The TAs, when evaluating your code, will use their own test code (principally
main()) to drive your XINU code. The code you put inside main() is for your
own testing and will, in general, not be considered during evaluation.
If you are unsure what you need to submit in what format, consult the TA Notes
link. If it doesn’t answer your question, send email to all four GTAs.
Specific instructions:
- Format for submitting written lab answers and kprintf() added for testing and debugging purposes in kernel code:
* Provide your answers to the questions below in Lab4Answers.pdf and place the file in lab4/. You may use any document editing software but your final output must be exported and submitted as a pdf file.
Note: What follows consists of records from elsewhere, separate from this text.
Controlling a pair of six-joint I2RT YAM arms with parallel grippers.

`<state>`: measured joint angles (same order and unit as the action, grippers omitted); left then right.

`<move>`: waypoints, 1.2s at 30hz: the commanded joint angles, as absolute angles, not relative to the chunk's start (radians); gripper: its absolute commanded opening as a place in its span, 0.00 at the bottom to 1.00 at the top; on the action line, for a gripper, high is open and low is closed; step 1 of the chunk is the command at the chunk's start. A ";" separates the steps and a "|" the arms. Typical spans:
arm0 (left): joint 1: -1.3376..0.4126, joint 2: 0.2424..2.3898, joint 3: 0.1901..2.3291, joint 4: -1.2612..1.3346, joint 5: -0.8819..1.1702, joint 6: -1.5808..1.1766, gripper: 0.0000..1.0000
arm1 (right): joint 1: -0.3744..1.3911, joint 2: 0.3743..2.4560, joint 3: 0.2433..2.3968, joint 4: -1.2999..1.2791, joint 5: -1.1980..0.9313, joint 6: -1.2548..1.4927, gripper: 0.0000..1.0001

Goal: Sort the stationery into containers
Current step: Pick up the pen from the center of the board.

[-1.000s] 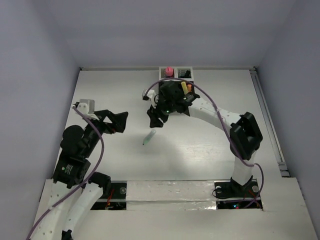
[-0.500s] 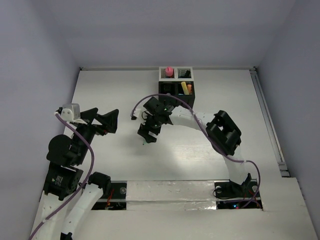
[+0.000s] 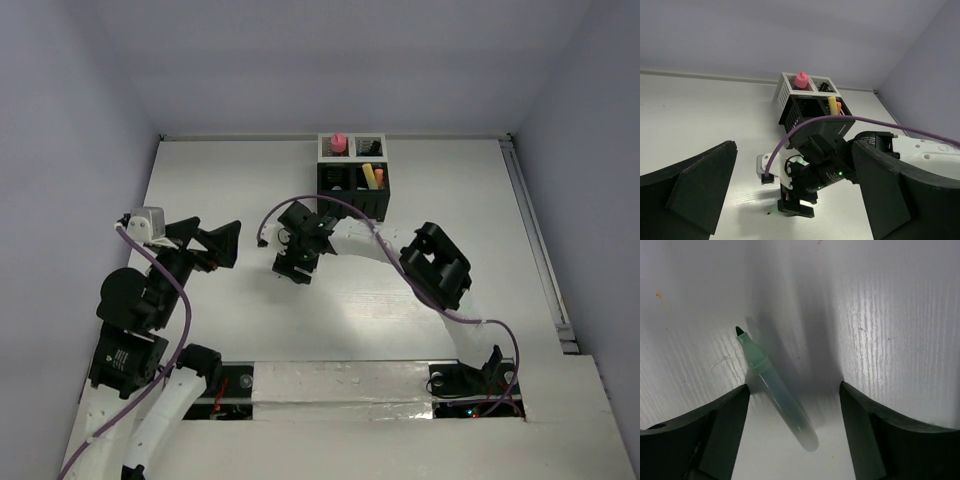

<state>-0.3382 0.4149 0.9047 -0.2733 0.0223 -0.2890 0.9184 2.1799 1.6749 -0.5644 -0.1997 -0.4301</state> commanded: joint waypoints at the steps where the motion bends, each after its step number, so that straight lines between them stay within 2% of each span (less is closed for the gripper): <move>1: -0.334 0.414 0.893 -0.227 0.041 -0.284 0.99 | 0.942 2.214 1.689 -0.565 -0.155 -0.414 0.73; 6: -0.334 0.416 0.870 -0.219 0.064 -0.296 0.99 | 0.942 2.203 1.655 -0.480 -0.183 -0.328 0.53; 17: -0.334 0.413 0.785 -0.227 0.135 -0.311 0.99 | 0.942 2.273 1.693 -0.449 -0.238 -0.282 0.59; 19: -0.334 0.407 0.781 -0.233 0.132 -0.308 0.99 | 0.942 2.283 1.706 -0.459 -0.233 -0.273 0.44; 20: -0.334 0.405 0.776 -0.238 0.132 -0.307 0.98 | 0.942 2.281 1.704 -0.456 -0.229 -0.261 0.30; 24: -0.334 0.405 0.755 -0.235 0.133 -0.307 0.97 | 0.931 2.250 1.697 -0.422 -0.218 -0.223 0.08; 26: -0.334 0.405 0.746 -0.226 0.150 -0.311 0.96 | 0.920 2.224 1.669 -0.353 -0.195 -0.177 0.00; 32: -0.334 0.407 0.700 -0.203 0.193 -0.350 0.92 | 0.884 2.071 1.592 -0.180 -0.144 -0.002 0.00; 36: -0.334 0.422 0.675 -0.166 0.229 -0.380 0.89 | 0.884 1.962 1.569 -0.143 -0.012 0.107 0.00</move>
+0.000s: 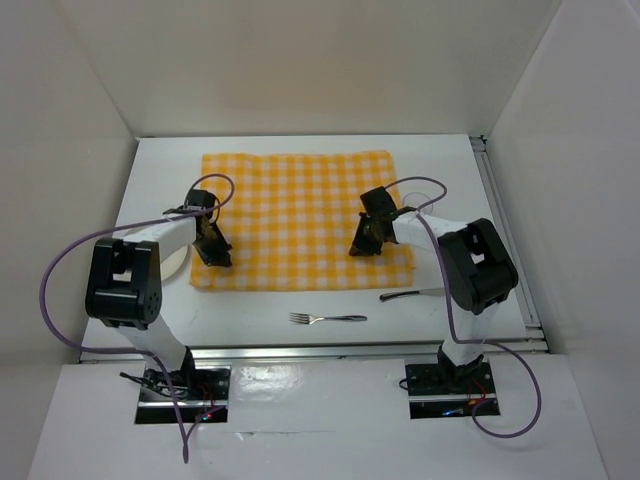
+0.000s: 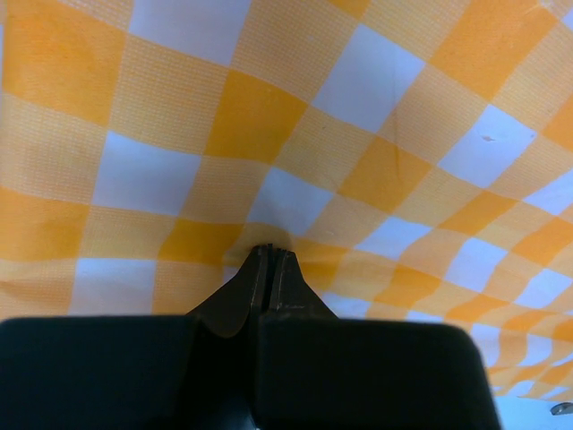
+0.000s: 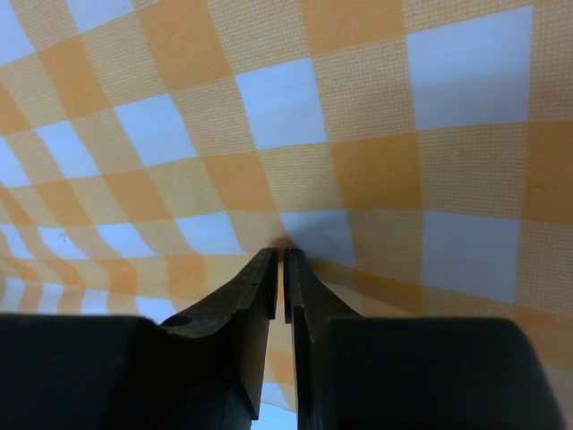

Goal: Set the dinner table for one person

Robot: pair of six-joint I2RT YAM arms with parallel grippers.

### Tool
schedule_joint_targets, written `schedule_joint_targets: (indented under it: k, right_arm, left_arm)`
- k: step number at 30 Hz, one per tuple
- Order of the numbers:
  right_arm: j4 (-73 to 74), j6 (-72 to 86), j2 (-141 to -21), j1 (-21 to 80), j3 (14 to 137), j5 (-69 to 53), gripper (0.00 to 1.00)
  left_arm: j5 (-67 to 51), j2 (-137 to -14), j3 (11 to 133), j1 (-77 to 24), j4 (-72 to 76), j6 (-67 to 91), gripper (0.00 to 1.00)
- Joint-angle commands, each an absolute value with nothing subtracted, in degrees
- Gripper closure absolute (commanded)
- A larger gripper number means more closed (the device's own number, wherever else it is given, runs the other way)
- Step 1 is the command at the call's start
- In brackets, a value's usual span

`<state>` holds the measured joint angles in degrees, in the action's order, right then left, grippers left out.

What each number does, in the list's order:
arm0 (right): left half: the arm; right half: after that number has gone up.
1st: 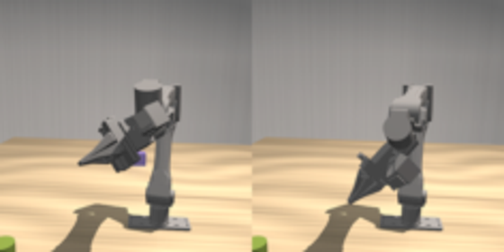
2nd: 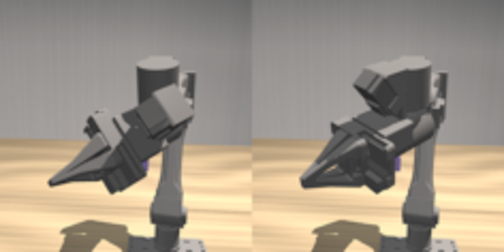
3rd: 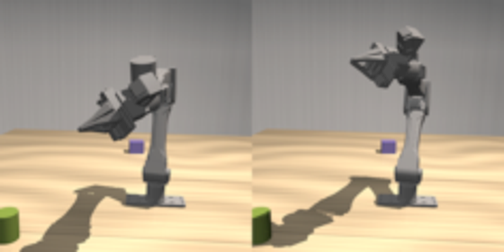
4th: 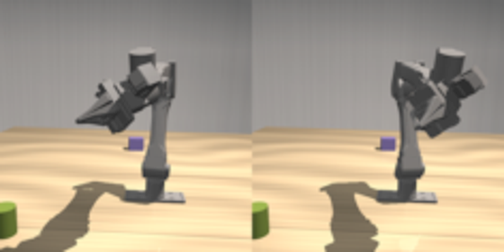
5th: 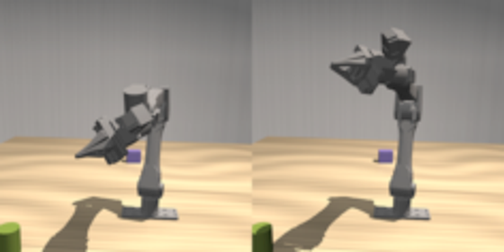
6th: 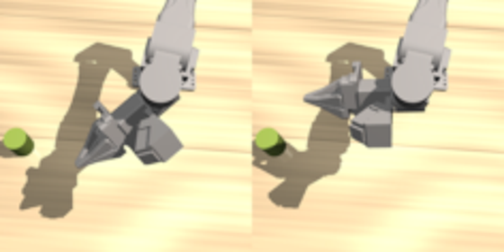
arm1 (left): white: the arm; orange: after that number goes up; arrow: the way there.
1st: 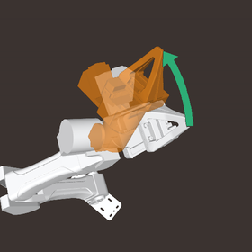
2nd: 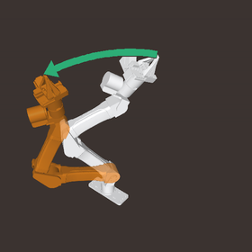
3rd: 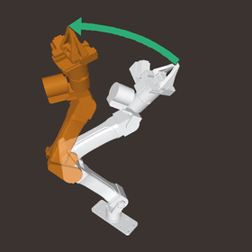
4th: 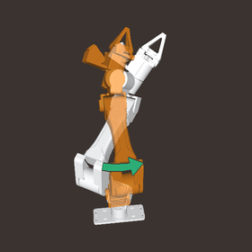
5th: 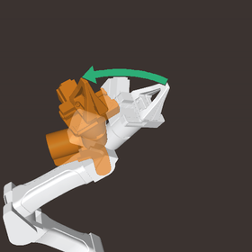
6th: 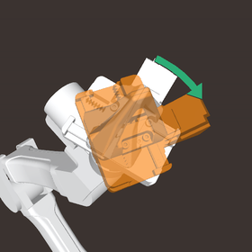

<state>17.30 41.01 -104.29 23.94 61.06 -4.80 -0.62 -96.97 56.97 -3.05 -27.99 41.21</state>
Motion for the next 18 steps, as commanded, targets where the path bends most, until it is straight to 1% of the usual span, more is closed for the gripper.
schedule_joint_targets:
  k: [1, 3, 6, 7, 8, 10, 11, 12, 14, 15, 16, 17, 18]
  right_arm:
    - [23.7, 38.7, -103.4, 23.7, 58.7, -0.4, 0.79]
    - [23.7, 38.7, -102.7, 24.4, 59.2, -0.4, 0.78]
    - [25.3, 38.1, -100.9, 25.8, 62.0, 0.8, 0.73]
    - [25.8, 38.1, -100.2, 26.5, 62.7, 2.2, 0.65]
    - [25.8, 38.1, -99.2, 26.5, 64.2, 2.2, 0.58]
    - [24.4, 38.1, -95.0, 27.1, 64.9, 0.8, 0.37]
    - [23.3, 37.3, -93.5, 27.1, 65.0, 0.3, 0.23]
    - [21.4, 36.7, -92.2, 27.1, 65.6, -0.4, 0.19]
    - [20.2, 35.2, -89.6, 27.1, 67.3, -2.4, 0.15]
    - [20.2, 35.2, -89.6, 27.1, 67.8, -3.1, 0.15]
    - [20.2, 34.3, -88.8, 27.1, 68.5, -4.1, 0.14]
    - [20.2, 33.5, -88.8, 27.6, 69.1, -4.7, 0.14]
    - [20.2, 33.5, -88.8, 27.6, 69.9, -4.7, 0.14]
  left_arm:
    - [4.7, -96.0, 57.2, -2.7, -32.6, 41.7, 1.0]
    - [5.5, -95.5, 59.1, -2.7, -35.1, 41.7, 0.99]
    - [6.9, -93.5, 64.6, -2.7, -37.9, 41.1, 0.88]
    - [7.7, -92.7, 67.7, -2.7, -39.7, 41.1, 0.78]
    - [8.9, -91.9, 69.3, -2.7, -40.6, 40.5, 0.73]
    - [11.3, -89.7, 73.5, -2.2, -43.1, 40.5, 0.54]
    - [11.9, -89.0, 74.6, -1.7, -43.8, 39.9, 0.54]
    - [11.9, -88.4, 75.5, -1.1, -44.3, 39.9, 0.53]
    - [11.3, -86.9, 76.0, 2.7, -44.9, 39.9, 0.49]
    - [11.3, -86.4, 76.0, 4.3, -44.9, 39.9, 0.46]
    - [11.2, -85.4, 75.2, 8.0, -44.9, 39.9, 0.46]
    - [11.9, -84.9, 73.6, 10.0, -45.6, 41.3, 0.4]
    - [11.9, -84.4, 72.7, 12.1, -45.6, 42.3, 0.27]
* For problems where you are asked to print values using kprintf(), use conditional compilation (C preprocessor directives #define combined with #if and #endif) with macro XINUTEST (in include/process.h) to effect print/no print depending on if XINUTEST is defined or not. For your debug statements, do the same with macro XINUDEBUG. - Before submitting your work, make sure to double-check the TA Notes to ensure that additional requirements and instructions have been followed.